(Dataset excerpts)
------------
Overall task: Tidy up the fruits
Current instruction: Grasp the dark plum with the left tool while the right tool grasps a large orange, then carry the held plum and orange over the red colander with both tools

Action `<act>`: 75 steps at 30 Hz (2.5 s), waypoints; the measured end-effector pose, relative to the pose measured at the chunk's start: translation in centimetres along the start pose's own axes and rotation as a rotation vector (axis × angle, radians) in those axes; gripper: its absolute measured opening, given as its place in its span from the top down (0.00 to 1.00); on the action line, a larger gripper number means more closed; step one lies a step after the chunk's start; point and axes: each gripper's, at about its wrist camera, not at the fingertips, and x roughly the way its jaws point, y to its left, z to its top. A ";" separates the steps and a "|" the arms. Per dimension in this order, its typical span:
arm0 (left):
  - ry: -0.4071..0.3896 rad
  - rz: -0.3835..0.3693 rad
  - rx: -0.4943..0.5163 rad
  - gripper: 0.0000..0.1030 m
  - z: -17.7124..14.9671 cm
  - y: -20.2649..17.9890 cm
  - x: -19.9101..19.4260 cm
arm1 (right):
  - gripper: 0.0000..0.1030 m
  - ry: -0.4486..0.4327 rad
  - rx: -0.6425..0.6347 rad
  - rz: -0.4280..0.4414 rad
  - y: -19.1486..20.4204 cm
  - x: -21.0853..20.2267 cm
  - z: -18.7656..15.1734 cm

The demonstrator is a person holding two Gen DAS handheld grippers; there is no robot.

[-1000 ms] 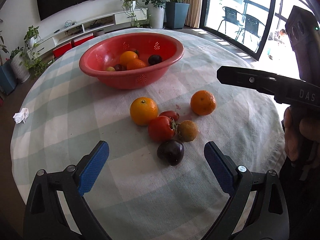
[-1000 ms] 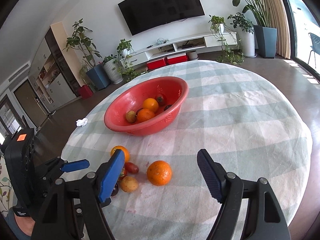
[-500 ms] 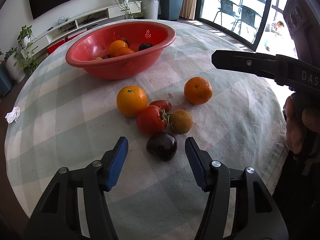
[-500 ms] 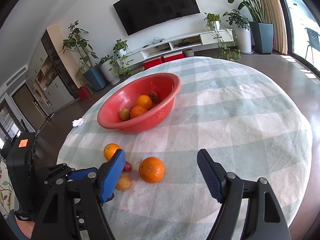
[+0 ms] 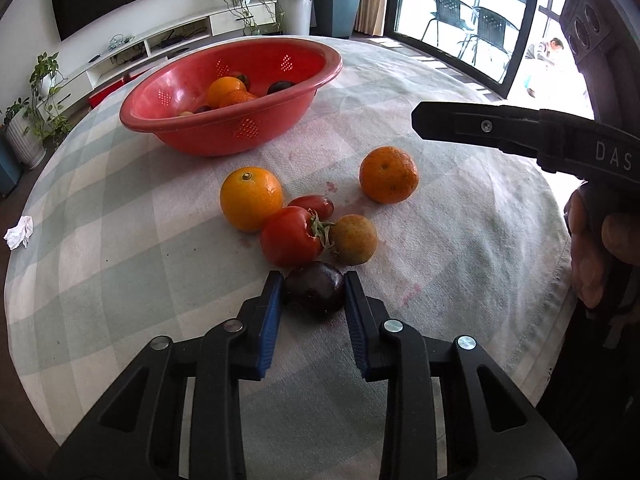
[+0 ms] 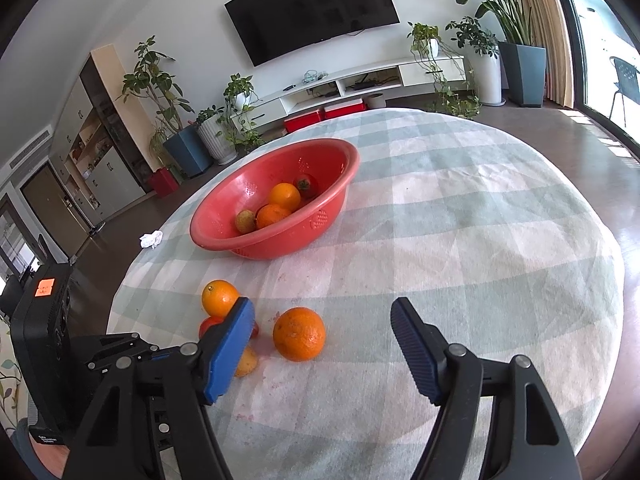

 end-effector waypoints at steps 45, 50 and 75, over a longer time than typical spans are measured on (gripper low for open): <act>-0.092 -0.052 -0.148 0.73 -0.1 3.4 -2.8 | 0.63 0.137 -0.098 -0.016 2.1 2.8 -0.9; -0.124 -0.071 -0.189 0.73 0.4 4.5 -3.8 | 0.63 0.075 -0.042 -0.020 0.7 0.4 0.6; -0.152 -0.023 -0.123 0.73 15.2 11.3 -0.4 | 0.63 0.039 -0.266 -0.022 5.5 3.9 14.1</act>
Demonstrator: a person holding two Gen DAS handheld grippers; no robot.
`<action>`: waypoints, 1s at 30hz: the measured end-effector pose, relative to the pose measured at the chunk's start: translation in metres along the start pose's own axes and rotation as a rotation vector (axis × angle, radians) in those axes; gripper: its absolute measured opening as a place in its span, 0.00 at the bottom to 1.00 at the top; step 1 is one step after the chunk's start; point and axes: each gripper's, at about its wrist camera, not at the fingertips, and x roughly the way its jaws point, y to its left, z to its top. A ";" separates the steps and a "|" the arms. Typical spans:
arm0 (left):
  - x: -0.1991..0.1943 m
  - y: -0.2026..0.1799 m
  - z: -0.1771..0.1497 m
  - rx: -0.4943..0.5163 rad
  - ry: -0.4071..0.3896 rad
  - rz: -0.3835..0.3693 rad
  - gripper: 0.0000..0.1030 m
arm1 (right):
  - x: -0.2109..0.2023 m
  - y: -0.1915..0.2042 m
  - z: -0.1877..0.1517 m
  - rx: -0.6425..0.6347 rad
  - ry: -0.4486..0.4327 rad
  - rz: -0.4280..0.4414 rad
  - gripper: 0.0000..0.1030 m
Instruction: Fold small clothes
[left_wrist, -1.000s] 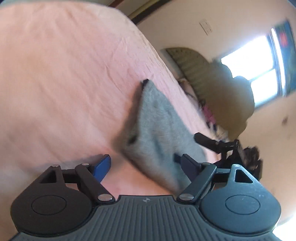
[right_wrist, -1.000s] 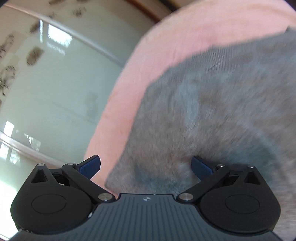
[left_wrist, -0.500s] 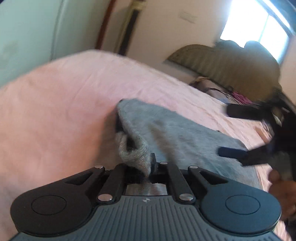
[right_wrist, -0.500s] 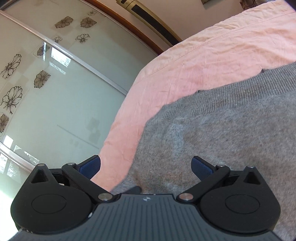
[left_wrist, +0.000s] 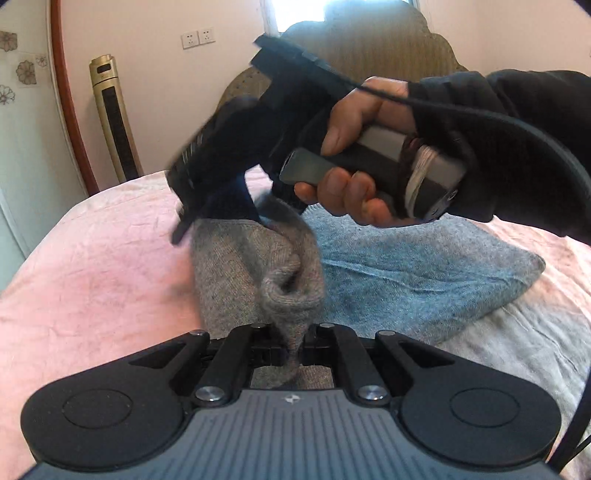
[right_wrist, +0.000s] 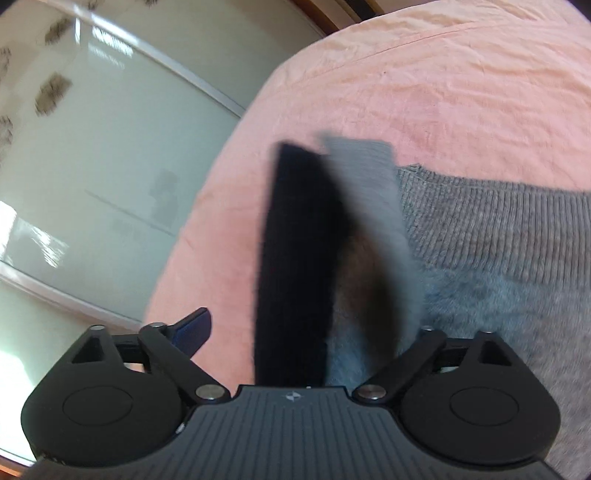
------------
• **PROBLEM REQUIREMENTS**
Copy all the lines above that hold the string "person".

• **ANSWER**
The demonstrator is a person holding two Gen DAS handheld grippers; there is no robot.
Demonstrator: a person holding two Gen DAS handheld grippers; no robot.

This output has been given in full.